For years, the biggest problem with the ABC contracts were regional coverage, meaning that fans had to subscribe to GamePlan and pay extra for games outside their region. The SEC had the national deal with CBS and didn't have to play that game. Now the Pac-12 abandons regional ABC for a national Fox deal. And in a few years, ABC and NBC will likely fight it out over a national deal for the Big Ten. Yes, that means that the Big XII will be the consolation prize in that fight.

That is, unless Texas decides to bail on the Big XII television deal and deal one-on-one with ESPN themselves.  In which case, the Big XII might struggle to get a deal with the CW or some other niche network.  (Would PBS be interested?)

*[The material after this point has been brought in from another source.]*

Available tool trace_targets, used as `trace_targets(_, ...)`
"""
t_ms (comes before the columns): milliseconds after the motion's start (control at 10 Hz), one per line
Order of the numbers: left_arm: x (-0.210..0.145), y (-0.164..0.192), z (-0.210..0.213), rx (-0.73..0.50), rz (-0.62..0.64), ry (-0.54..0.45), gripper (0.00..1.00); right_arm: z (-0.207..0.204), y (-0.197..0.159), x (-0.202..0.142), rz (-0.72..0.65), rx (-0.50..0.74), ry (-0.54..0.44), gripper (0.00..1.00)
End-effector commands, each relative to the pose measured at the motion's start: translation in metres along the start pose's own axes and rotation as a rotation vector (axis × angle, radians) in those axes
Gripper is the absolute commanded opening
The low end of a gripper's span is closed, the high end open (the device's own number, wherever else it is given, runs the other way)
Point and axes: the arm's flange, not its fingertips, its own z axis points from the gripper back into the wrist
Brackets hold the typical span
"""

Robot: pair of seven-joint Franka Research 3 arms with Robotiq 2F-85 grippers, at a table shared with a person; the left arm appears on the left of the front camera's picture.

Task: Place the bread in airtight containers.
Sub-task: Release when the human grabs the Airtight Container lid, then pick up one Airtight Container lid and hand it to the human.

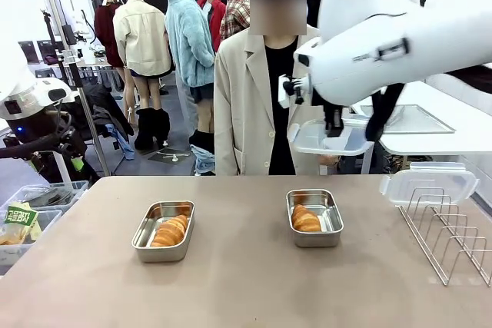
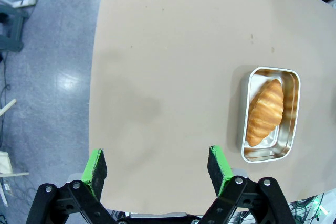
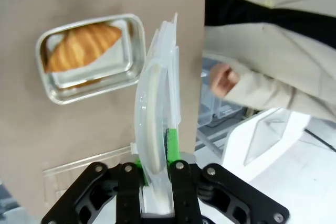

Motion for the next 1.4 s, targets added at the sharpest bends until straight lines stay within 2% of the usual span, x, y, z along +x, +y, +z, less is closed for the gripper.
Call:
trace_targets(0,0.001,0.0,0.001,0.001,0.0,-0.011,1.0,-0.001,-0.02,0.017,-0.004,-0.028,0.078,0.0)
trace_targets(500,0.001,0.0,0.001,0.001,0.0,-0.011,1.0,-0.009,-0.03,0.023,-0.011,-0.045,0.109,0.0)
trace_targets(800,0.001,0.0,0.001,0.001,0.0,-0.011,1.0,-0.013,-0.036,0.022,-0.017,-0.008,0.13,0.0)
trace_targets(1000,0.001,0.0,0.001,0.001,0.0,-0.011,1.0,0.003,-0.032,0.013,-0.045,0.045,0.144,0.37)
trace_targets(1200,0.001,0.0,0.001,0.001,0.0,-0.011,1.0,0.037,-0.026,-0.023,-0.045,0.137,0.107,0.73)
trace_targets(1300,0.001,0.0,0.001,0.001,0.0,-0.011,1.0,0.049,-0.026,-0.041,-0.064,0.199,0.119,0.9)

The addition of Sam McKeown to the World-Herald's staff has been a bonanza for fans...but today's article on the Pistol formation is a little off. The pistol is nothing new at Nebraska; they previewed it in the monsoon at Missouri in 2009, and ran it a lot last season...including most of last season's spring game. So let's not read it as something new, but rather something that's going to be retained. More importantly, is it going to work better down the stretch this season?

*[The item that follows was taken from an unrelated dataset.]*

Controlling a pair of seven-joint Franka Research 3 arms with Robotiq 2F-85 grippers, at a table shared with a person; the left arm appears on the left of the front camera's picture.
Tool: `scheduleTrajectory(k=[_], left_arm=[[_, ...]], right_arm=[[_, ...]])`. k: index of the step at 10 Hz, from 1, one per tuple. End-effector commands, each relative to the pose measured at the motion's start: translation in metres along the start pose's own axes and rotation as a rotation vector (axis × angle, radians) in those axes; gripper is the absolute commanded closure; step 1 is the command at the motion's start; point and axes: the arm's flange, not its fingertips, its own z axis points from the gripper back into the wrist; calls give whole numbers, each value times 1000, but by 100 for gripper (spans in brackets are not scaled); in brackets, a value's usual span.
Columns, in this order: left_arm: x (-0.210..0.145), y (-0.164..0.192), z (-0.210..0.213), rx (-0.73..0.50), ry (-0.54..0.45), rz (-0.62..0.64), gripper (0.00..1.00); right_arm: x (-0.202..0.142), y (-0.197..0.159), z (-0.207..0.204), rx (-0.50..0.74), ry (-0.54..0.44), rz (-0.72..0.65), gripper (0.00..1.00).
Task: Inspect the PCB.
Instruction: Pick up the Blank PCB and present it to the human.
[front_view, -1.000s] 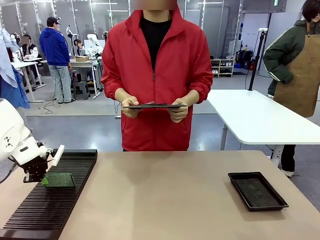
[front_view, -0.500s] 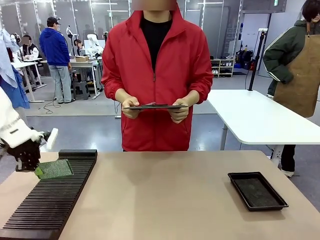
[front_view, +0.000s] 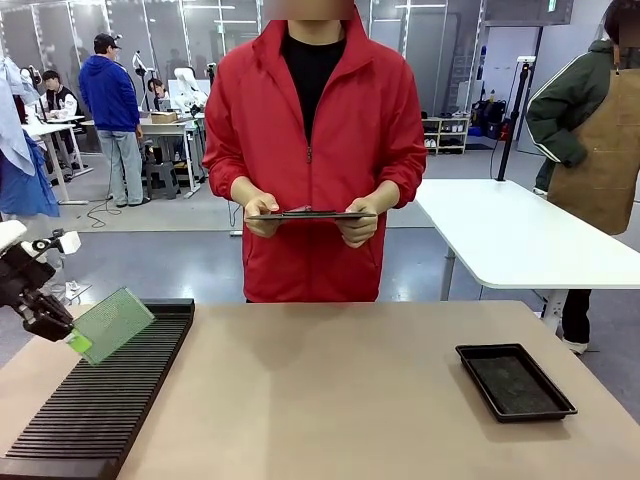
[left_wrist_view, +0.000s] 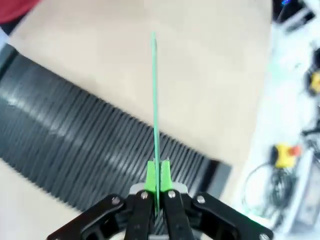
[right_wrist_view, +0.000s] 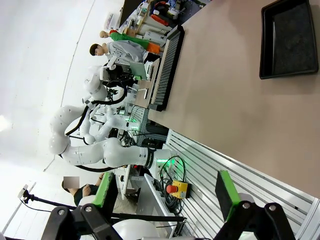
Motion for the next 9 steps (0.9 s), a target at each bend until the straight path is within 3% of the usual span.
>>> scheduleTrajectory(k=[1,3,5,9], left_arm=[[7,14,-16,-53,-155,196,100],[10,19,-27,-80,-186,304,100],[-3,16,-30,-88,-159,249,100],[-1,17,-32,-86,-158,272,97]], right_arm=[[0,2,1,6,-6,7,0],[0,2,1,6,-6,7,0],[0,2,1,6,-6,7,0],[0,2,1,6,-6,7,0]])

Creighton announced via Twitter this morning that more than 15,000 tickets have been sold for next Tuesday's Nebraska/Creighton baseball game at TD Ameritrade Park. Sounds like it might be three-times warmer for this game; should be another huge crowd.  And will this be Mike Anderson's last game in Omaha? I don't normally like to call for people's heads (Steve Pederson being the exception), but at some point in time, Nebraska baseball has to start winning some conference series...

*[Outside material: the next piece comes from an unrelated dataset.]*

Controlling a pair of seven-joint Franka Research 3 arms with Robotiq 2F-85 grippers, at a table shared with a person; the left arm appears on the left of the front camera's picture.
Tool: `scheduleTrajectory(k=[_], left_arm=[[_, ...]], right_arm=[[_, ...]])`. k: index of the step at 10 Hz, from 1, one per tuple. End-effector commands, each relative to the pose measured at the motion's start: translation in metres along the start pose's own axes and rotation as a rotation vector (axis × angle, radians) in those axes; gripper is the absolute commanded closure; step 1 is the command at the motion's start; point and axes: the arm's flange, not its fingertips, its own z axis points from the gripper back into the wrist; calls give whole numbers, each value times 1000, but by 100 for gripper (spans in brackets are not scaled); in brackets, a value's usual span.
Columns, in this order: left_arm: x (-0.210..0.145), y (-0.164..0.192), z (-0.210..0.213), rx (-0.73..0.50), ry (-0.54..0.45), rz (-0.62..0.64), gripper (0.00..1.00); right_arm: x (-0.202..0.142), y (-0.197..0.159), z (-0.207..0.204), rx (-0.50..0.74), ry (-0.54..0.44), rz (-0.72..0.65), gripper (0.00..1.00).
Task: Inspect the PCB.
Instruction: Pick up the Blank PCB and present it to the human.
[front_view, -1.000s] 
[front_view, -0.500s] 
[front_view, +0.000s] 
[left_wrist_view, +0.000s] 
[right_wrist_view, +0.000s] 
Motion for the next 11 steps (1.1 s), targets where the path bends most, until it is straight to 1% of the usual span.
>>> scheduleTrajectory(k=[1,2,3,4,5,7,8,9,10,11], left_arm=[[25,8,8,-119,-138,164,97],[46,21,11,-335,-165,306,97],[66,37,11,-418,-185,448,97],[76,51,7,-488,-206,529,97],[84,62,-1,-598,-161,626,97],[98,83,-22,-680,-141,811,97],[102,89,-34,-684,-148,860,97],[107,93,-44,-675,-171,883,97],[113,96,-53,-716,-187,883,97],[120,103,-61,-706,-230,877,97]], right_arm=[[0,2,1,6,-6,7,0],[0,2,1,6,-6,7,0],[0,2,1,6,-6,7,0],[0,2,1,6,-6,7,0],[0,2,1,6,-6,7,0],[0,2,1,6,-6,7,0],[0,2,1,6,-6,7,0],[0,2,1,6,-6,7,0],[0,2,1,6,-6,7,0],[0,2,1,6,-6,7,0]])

Speaking of ballparks, I had to chuckle about the World-Herald's story on the attendance out at the Trailer Park. Yes, the weather in April was not conducive to watching baseball, so the crowds each day have been impressive. Offsetting the weather is that "new ballpark smell"...which usually is good for a 40% or more bump in attendance as people want to see the new digs. UNO hockey knows about this; their best year attendance wise was that first season in the Qwest Center. So I'm sure the whatchamacallits would be even more ahead of last year for their first ten games if the weather would have been normal.

But wait...they've played games on 11 days in Omaha, right? Yep...and if you read down to the eighth paragraph, you get my point. At this point, the average crowd this season is actually down from last year..because last year, that eleventh game was one of those big crowds that was possible at Rosenblatt...and not at BFE. There are many more of those ahead as the weather warms. Originally, I thought it might be year 3 or 4 (after the "new ballpark smell" fades) before the loss of those big crowds would result in a drop in averae attendance in the much-too-small Trailer Park. Now I'm not so sure...it might be this season. It's not a fair comparison to say that "BFE draws more people ... except on nights when people came to Rosenblatt..."

Oh, and in case you think I'm being unfair to Sarpy County and the Whachamacallits... What's the deal with MECA announcing the acts for the Red Sky Music Festival one per week?  At this rate, we won't know the full lineup until the CWS starts, and that's making this take way too long.  Quit dragging things out, and get it finalized.

Sunday, May 01, 2011

God Bless America

Thank you President Obama, and thank you to our brave military for finally bringing the man responsible to justice.